Problem to work on ▸
In the listing below, which lines contain the string "silver"? Copy them all.

------------------------------------------------------------

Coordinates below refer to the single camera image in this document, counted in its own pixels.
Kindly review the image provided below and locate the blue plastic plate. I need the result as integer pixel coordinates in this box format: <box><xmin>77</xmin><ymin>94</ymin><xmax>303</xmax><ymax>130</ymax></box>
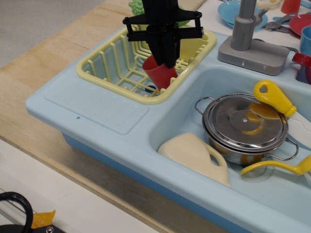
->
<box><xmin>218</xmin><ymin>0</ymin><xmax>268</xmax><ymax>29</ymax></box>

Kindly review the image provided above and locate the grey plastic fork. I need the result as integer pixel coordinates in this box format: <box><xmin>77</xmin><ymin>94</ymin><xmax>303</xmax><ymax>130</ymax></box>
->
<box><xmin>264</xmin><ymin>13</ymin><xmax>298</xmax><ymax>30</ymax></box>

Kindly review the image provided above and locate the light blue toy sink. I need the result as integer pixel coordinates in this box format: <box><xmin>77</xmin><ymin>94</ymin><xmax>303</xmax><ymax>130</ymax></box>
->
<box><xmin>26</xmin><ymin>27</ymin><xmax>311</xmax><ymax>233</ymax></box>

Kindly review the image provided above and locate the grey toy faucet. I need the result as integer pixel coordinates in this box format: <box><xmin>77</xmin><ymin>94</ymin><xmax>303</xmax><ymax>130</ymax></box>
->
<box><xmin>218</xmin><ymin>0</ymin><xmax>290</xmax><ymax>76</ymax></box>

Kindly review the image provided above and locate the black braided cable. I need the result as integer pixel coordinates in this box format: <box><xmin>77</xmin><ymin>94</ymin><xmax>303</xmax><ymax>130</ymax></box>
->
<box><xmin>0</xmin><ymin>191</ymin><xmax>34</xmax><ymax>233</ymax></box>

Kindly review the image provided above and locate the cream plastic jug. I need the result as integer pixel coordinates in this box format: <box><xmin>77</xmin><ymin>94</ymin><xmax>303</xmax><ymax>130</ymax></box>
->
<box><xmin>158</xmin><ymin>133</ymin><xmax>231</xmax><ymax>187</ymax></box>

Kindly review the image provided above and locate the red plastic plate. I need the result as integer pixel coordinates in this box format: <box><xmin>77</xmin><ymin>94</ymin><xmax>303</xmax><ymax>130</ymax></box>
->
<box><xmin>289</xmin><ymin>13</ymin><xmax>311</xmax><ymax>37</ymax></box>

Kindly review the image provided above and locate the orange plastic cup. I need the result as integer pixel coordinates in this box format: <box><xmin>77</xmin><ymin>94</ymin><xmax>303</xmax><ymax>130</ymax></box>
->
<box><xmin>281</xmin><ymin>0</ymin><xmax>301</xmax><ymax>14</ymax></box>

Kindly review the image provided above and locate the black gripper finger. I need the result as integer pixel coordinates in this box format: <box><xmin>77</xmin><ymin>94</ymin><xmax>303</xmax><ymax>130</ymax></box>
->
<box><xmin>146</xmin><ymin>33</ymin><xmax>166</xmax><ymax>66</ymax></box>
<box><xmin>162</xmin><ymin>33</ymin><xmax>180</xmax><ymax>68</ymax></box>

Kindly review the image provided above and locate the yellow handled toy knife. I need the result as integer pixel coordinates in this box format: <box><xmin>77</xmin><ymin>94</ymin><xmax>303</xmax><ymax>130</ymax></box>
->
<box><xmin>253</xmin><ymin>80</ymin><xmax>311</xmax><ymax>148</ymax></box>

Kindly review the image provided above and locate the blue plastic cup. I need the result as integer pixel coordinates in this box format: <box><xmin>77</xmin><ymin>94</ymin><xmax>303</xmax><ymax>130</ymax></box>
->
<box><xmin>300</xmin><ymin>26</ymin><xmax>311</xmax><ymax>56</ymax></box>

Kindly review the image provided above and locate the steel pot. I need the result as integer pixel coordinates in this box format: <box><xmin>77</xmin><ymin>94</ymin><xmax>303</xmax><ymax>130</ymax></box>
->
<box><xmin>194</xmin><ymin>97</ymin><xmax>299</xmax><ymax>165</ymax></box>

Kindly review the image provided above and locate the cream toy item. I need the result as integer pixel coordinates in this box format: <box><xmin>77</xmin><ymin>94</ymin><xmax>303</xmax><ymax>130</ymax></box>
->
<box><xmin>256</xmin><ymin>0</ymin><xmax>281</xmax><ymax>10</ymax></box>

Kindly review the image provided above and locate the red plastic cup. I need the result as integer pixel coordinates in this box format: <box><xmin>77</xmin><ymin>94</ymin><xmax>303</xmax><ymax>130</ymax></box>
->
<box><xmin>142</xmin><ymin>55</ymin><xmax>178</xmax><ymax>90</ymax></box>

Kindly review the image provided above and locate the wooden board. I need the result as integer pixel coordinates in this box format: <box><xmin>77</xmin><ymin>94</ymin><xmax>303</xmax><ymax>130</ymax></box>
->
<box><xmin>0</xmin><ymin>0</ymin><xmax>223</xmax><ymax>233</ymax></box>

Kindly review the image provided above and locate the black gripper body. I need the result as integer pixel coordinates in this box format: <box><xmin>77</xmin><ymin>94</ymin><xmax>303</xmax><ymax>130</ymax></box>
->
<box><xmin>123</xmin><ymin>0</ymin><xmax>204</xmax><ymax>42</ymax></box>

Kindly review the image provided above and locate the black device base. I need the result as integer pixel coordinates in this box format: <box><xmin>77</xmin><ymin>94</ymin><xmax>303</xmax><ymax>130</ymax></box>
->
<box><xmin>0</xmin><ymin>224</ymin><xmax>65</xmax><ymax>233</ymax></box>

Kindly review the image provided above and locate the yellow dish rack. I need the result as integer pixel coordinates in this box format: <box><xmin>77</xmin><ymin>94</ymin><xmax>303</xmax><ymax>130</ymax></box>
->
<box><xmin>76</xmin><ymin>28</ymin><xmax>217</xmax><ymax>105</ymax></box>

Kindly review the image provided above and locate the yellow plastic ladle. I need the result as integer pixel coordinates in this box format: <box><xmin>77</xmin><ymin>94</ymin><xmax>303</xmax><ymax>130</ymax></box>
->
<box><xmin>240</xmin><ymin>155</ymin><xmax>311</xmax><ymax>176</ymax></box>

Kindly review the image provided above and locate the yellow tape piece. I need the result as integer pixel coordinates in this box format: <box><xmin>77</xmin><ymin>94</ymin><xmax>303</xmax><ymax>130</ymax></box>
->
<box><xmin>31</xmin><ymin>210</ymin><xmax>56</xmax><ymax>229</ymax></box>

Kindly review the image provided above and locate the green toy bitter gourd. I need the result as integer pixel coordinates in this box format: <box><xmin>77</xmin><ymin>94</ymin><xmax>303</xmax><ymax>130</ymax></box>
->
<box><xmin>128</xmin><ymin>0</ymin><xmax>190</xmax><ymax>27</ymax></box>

------------------------------------------------------------

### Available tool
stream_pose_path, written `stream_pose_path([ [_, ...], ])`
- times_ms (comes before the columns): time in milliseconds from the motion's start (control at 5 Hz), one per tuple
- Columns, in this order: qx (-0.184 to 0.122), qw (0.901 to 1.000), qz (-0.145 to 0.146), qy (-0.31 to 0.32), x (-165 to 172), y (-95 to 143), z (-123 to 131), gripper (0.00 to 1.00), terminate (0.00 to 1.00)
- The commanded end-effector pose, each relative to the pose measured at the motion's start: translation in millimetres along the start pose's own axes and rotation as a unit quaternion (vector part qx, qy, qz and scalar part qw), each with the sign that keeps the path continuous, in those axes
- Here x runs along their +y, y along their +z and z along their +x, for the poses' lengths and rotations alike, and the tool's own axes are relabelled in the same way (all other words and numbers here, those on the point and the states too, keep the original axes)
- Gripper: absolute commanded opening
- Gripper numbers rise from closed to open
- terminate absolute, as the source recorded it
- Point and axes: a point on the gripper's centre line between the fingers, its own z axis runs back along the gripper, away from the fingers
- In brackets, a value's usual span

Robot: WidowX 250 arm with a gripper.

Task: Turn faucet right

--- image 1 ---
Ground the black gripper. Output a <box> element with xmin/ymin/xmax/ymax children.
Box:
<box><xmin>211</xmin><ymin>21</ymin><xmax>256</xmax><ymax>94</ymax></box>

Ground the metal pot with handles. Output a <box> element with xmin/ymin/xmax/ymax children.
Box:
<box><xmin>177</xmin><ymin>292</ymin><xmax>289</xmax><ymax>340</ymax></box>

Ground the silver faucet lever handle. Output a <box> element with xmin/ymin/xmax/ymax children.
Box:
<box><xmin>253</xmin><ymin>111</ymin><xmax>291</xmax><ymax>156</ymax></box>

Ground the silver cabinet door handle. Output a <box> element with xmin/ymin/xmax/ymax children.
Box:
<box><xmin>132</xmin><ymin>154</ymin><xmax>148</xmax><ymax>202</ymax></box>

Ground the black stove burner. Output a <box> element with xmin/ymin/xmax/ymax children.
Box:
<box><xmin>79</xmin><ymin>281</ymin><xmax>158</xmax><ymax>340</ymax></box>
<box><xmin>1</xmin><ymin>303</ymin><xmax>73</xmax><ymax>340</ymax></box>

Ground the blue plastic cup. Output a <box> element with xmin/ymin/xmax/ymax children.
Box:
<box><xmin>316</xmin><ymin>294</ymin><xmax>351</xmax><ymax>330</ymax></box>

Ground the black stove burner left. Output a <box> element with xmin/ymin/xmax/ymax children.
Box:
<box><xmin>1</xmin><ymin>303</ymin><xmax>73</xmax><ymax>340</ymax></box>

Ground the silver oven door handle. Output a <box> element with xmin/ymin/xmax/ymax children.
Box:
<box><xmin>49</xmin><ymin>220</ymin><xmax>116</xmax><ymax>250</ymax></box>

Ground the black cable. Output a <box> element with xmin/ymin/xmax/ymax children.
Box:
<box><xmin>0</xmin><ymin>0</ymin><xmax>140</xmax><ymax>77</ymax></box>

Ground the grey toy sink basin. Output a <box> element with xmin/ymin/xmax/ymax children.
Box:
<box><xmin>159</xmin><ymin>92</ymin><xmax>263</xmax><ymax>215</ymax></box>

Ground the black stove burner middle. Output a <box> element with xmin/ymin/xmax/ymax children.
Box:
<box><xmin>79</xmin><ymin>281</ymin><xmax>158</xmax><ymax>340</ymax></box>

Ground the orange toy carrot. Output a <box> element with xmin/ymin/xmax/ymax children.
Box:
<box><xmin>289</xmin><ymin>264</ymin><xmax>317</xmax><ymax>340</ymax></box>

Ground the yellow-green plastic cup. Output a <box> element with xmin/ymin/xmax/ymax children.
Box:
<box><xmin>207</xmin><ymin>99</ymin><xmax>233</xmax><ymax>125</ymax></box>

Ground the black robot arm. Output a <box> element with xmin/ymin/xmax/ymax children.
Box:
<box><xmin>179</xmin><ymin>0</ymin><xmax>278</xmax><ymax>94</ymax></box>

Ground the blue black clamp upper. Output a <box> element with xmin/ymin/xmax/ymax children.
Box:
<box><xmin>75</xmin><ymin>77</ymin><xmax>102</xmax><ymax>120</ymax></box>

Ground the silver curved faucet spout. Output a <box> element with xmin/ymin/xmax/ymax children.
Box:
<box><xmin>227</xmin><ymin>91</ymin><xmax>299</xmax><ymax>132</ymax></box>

------------------------------------------------------------

Written response ▸
Ground the silver faucet lever handle. Output a <box> element with xmin/ymin/xmax/ymax children.
Ground the silver cabinet door handle. Output a <box> element with xmin/ymin/xmax/ymax children.
Ground the silver oven door handle. Output a <box> element with xmin/ymin/xmax/ymax children.
Ground the silver curved faucet spout. Output a <box> element with xmin/ymin/xmax/ymax children.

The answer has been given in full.